Your objective: Whenever the word "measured" appears in a line of the data below, copy that line.

>>>>>

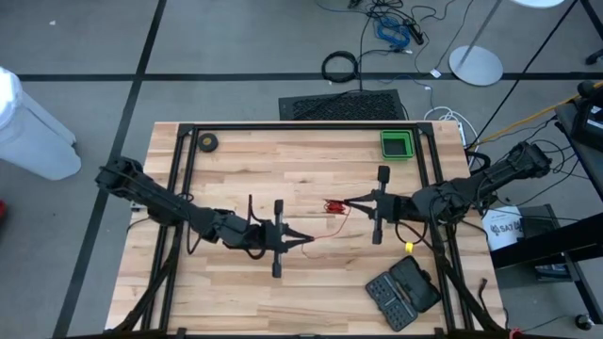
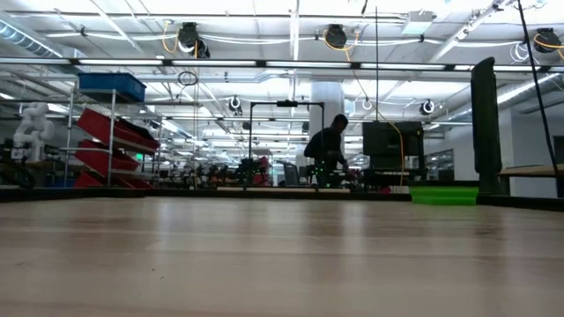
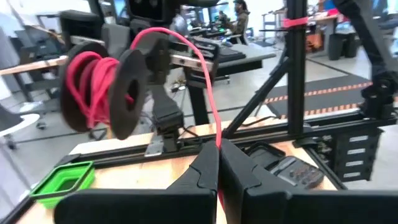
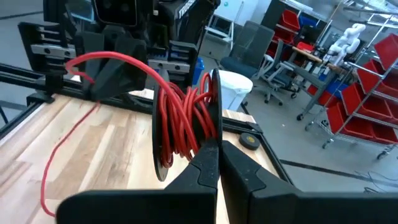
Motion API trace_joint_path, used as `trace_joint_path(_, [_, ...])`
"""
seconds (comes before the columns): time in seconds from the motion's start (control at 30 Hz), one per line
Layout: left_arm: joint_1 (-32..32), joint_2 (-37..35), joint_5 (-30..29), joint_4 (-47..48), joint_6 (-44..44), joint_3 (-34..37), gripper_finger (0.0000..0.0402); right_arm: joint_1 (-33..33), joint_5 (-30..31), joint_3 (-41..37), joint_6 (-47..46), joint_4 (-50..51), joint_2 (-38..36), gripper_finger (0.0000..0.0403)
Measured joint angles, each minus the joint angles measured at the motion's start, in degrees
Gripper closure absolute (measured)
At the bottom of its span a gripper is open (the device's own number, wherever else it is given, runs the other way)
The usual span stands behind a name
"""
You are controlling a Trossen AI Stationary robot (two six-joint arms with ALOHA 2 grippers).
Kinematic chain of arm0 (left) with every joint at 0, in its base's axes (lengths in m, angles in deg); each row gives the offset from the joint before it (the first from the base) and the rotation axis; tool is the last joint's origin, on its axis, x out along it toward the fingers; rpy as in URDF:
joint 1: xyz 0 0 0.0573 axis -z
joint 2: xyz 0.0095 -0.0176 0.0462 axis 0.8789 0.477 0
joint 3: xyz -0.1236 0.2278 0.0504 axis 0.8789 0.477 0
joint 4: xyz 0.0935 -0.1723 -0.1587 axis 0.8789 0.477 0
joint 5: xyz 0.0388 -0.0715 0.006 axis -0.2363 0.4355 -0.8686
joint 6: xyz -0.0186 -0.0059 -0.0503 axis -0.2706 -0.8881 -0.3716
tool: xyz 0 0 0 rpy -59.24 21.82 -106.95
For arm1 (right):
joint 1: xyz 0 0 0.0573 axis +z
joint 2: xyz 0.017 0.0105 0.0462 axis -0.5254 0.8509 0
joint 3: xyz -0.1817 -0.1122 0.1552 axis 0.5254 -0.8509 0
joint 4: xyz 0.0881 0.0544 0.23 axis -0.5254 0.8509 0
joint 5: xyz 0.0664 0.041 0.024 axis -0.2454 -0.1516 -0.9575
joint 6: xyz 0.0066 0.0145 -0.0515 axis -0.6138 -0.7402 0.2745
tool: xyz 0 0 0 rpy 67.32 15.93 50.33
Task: Coil cords
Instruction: Uncoil the red wire from the spool
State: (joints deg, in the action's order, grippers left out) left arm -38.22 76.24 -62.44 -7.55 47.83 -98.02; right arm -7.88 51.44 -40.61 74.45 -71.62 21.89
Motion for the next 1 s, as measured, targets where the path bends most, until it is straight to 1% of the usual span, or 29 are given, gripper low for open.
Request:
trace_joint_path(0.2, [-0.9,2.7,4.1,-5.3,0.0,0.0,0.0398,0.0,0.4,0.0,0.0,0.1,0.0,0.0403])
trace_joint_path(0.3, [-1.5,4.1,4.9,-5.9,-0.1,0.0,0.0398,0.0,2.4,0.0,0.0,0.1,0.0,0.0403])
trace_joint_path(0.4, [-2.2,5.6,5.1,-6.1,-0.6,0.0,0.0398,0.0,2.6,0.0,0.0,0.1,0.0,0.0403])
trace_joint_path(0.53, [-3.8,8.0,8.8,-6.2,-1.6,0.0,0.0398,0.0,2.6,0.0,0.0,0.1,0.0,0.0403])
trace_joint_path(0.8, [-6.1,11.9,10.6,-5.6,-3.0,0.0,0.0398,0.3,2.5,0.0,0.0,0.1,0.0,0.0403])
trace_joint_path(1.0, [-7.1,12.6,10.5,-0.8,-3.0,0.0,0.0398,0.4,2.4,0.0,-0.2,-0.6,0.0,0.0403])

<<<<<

Answer section:
Measured joint angles, each minus the joint angles measured at the motion's start, in degrees
Gripper closure absolute (measured)
Motion for the next 1 s, as measured, targets where the path bends most, until it is straight to 1% of the usual span, or 29 are given, gripper low for open.

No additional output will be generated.